Problem to work on: Each line starting at the one that contains "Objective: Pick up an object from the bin" and ending at the one that contains "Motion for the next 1" must be returned exactly, and the rest of the listing is left out.
Start of Block
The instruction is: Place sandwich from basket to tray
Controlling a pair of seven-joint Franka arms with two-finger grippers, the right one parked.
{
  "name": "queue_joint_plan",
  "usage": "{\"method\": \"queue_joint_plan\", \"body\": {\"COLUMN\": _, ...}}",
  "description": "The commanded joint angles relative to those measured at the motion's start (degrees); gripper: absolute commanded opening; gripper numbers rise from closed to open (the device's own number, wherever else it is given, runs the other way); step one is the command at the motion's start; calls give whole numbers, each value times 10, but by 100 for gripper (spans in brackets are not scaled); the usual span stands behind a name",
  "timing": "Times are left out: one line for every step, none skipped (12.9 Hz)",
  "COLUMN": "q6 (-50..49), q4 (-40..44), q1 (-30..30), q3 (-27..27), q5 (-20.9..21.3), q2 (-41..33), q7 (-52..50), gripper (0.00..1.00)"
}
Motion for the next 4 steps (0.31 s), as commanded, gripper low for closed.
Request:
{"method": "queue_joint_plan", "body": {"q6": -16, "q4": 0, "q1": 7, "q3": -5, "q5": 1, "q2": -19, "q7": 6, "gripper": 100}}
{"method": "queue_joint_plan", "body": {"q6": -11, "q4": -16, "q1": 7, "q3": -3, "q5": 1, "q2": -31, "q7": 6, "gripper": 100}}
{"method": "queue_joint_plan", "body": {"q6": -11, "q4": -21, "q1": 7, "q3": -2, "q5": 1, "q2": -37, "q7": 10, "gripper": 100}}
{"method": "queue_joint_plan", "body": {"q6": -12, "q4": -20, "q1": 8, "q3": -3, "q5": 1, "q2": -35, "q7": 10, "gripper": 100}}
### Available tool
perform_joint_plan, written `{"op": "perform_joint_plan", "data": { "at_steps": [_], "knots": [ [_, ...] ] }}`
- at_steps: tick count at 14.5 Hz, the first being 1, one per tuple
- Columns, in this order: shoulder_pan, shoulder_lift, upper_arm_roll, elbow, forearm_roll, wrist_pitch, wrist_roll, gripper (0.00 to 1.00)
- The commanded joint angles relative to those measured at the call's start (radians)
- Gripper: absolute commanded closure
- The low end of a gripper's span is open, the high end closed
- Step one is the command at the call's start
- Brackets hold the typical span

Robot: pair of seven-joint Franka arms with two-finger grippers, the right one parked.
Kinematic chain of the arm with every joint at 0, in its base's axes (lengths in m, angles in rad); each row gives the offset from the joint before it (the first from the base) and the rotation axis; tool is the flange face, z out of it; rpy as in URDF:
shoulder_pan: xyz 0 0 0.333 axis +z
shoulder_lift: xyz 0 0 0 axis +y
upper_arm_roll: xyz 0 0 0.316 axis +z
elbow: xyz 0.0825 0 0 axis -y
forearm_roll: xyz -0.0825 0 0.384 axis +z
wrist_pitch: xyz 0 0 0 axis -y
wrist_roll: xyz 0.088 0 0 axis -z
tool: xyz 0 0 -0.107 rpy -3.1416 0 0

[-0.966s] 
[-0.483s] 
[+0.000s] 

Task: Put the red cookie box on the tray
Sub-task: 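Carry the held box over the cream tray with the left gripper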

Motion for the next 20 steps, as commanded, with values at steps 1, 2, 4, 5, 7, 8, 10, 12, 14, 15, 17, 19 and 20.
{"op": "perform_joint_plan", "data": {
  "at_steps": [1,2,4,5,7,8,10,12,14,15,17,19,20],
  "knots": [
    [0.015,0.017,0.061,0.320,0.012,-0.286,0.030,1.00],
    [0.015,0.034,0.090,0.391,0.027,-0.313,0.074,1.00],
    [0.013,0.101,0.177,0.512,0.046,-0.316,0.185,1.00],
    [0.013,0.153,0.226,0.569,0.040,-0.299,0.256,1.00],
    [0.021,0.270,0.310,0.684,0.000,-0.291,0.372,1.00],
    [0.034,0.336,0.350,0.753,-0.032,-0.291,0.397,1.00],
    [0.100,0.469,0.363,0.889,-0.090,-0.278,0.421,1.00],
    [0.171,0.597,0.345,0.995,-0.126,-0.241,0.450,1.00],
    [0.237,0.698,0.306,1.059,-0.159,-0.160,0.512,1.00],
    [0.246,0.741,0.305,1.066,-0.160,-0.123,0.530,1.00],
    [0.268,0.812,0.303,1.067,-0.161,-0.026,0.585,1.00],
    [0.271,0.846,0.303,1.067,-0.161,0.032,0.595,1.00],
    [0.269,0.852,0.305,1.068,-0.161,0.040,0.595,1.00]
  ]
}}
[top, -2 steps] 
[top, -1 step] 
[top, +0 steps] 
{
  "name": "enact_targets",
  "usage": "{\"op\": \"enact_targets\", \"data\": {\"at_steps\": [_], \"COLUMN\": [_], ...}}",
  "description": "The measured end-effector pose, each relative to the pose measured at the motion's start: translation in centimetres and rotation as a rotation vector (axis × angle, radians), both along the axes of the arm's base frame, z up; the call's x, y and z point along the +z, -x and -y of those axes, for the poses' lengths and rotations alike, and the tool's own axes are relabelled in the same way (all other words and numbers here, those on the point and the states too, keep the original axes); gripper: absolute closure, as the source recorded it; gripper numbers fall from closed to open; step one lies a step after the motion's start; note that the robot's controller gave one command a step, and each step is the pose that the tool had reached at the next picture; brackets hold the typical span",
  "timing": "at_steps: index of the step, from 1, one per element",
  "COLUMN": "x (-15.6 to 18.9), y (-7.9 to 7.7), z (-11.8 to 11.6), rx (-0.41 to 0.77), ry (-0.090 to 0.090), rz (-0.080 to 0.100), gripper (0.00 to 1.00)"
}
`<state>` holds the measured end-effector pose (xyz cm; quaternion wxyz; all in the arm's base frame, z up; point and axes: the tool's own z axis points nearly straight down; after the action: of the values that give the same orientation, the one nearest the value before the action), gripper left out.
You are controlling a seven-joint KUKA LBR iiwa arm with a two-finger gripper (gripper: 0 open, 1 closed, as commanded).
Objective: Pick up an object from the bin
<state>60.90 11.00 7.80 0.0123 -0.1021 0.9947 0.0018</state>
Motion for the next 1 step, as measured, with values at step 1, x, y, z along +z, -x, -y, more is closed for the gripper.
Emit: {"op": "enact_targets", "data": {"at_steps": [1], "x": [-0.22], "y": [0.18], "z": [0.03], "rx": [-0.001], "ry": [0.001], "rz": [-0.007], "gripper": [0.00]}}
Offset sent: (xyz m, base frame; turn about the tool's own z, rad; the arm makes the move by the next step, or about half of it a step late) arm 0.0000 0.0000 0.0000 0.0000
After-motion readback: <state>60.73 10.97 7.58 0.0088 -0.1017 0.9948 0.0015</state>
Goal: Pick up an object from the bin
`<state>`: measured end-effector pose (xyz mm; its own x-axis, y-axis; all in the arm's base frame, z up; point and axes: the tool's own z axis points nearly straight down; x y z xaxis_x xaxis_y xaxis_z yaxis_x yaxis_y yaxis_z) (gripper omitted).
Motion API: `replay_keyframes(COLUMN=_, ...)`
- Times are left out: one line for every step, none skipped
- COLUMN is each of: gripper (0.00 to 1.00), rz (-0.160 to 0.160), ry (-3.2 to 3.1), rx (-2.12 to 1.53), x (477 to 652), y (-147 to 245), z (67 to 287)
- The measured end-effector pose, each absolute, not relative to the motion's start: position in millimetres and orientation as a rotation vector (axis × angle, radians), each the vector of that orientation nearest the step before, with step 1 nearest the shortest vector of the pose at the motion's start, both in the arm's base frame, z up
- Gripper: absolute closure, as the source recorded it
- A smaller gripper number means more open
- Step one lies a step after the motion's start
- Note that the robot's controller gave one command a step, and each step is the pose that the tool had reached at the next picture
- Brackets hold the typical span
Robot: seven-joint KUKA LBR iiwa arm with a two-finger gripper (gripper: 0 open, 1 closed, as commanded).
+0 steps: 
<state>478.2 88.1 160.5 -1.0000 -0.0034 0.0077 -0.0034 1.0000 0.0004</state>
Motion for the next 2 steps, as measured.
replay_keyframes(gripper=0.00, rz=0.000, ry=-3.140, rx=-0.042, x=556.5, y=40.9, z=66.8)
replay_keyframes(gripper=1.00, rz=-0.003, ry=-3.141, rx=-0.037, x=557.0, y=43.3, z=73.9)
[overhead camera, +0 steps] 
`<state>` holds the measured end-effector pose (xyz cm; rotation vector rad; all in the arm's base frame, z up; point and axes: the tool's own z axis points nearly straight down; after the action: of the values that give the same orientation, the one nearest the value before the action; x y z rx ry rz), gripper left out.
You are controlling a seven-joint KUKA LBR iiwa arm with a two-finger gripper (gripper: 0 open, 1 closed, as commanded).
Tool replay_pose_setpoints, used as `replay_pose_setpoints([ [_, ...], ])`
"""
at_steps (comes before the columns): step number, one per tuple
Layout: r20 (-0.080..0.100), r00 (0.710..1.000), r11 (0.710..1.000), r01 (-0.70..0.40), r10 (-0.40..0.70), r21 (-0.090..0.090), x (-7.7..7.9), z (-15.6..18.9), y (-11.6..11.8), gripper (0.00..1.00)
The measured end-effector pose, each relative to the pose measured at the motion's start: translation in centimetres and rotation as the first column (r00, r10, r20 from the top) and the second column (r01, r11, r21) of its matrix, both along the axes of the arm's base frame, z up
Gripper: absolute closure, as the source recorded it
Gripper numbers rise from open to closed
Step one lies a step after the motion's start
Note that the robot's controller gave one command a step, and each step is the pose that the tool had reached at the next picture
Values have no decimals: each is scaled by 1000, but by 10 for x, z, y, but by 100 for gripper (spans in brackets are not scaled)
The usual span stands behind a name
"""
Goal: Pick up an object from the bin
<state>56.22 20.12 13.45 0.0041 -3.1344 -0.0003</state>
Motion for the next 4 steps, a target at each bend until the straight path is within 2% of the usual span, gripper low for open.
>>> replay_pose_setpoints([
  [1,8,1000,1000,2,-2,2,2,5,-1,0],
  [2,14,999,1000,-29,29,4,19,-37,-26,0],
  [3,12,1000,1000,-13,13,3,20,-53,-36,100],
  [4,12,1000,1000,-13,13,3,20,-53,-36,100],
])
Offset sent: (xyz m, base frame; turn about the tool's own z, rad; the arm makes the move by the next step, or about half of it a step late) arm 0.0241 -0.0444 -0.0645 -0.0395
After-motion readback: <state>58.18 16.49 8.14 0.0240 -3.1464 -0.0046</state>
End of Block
Answer to this exercise:
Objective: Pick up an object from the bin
<state>60.90 11.00 7.80 0.0123 -0.1021 0.9947 0.0018</state>
Motion for the next 1 step, as measured, with values at step 1, x, y, z along +z, -x, -y, more is closed for the gripper.

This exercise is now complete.